- Your objective: Pictures in the records below must be left out. Return exactly the lines from the line with "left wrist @" to the line with "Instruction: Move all", both included.

- Saved entries:
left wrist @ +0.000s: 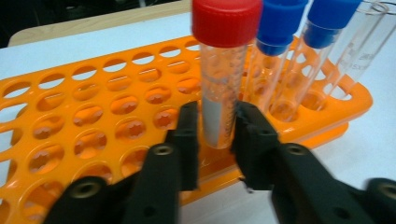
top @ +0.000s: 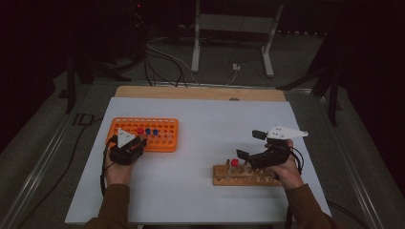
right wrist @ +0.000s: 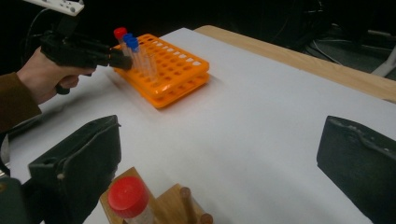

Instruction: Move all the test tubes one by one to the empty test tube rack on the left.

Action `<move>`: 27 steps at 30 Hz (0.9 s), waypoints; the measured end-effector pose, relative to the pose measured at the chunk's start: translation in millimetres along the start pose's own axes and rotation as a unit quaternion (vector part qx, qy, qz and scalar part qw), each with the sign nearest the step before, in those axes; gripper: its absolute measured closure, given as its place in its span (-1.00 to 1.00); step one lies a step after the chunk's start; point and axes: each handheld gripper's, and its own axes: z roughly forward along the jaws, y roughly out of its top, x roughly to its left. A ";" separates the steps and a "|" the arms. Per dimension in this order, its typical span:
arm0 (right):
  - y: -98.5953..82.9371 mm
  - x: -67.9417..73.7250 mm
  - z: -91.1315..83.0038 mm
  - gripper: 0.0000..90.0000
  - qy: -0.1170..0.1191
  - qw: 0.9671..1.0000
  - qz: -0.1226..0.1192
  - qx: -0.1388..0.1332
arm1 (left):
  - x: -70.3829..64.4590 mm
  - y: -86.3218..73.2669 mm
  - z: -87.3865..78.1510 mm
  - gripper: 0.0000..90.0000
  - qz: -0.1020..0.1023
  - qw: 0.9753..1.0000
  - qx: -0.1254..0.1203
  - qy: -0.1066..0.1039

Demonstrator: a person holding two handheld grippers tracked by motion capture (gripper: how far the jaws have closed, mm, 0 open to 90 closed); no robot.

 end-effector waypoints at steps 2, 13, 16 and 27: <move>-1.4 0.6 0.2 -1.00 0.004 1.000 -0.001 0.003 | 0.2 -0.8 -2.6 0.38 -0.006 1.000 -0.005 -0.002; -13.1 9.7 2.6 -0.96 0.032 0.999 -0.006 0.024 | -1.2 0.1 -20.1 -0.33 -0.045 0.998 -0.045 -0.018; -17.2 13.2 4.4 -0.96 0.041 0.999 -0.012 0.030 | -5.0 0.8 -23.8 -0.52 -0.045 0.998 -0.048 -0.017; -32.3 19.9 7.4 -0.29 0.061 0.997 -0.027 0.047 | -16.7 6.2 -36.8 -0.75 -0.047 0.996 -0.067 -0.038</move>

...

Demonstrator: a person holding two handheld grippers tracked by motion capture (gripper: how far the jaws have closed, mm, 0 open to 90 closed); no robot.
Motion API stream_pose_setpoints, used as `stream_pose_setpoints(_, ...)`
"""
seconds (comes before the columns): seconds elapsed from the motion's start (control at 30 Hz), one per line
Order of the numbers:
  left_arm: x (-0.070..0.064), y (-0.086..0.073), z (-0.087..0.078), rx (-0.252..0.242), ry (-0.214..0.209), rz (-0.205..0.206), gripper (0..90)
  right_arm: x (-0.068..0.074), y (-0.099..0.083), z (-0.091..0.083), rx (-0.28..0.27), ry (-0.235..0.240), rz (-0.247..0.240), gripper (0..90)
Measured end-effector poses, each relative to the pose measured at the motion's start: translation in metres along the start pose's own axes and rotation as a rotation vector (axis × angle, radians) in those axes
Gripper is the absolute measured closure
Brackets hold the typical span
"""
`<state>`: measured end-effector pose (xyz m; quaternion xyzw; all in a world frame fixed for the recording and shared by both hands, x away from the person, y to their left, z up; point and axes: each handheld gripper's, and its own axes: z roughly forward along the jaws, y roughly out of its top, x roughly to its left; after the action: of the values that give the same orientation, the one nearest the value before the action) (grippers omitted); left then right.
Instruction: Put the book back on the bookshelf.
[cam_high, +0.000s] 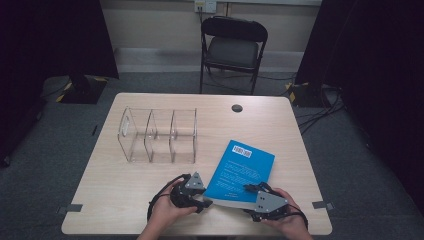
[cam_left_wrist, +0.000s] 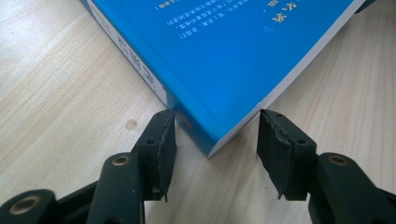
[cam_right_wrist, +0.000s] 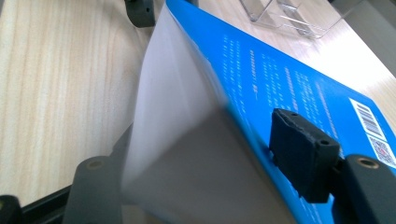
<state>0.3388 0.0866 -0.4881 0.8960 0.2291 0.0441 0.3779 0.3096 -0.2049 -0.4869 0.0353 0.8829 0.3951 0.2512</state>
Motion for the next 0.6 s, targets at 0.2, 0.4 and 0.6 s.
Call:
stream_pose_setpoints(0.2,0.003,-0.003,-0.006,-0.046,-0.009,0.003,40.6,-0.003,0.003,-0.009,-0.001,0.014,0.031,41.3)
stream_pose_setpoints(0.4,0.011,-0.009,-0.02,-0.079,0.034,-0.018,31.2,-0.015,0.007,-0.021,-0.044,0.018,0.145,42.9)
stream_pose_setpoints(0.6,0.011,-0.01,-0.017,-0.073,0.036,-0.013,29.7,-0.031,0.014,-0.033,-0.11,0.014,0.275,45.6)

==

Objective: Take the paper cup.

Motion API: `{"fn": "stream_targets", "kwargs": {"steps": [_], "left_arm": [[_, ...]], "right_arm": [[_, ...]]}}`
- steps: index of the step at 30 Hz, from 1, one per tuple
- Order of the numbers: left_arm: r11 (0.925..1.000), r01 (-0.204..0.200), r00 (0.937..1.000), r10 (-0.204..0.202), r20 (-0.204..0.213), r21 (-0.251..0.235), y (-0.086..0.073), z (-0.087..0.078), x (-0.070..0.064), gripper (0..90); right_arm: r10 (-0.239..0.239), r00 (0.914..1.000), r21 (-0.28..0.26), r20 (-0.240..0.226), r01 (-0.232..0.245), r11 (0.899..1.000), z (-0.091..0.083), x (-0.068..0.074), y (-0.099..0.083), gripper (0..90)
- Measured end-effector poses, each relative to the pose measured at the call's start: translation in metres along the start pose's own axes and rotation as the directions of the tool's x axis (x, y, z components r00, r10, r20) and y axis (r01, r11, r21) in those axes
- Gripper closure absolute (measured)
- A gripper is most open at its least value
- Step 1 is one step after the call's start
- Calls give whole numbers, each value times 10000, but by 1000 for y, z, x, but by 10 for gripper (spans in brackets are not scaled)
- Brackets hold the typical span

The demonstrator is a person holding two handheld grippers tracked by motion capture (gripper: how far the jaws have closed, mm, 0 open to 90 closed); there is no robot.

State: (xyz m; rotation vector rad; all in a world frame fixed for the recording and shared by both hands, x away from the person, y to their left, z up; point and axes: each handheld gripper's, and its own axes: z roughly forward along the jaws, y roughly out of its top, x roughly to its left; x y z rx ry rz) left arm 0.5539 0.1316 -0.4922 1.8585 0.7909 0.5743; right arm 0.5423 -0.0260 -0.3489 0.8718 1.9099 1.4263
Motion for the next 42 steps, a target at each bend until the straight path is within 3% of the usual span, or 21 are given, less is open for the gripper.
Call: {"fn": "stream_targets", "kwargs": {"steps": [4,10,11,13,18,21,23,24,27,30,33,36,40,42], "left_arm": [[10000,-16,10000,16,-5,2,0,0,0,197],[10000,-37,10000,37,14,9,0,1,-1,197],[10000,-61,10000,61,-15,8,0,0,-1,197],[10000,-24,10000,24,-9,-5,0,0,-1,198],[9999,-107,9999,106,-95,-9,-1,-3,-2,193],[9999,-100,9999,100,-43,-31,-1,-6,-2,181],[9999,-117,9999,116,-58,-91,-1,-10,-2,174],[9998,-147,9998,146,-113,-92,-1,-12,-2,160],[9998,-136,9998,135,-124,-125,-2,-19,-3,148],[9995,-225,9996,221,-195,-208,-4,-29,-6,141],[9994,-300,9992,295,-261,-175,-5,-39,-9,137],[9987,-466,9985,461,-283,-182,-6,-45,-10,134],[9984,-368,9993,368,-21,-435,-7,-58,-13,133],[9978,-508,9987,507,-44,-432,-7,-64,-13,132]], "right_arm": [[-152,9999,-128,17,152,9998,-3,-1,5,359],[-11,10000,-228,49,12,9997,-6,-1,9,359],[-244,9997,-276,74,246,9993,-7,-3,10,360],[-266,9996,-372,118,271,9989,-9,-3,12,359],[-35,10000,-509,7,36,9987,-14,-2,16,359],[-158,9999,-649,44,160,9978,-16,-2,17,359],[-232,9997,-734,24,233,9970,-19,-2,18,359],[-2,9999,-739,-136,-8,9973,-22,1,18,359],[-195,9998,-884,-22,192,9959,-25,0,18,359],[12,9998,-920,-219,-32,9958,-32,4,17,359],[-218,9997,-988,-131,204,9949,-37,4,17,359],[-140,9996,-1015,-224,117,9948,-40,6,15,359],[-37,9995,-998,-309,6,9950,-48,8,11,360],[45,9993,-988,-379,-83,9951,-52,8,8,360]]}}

- Solution to this problem:
left wrist @ +0.000s: 
top @ +0.000s: 
right wrist @ +0.000s: 

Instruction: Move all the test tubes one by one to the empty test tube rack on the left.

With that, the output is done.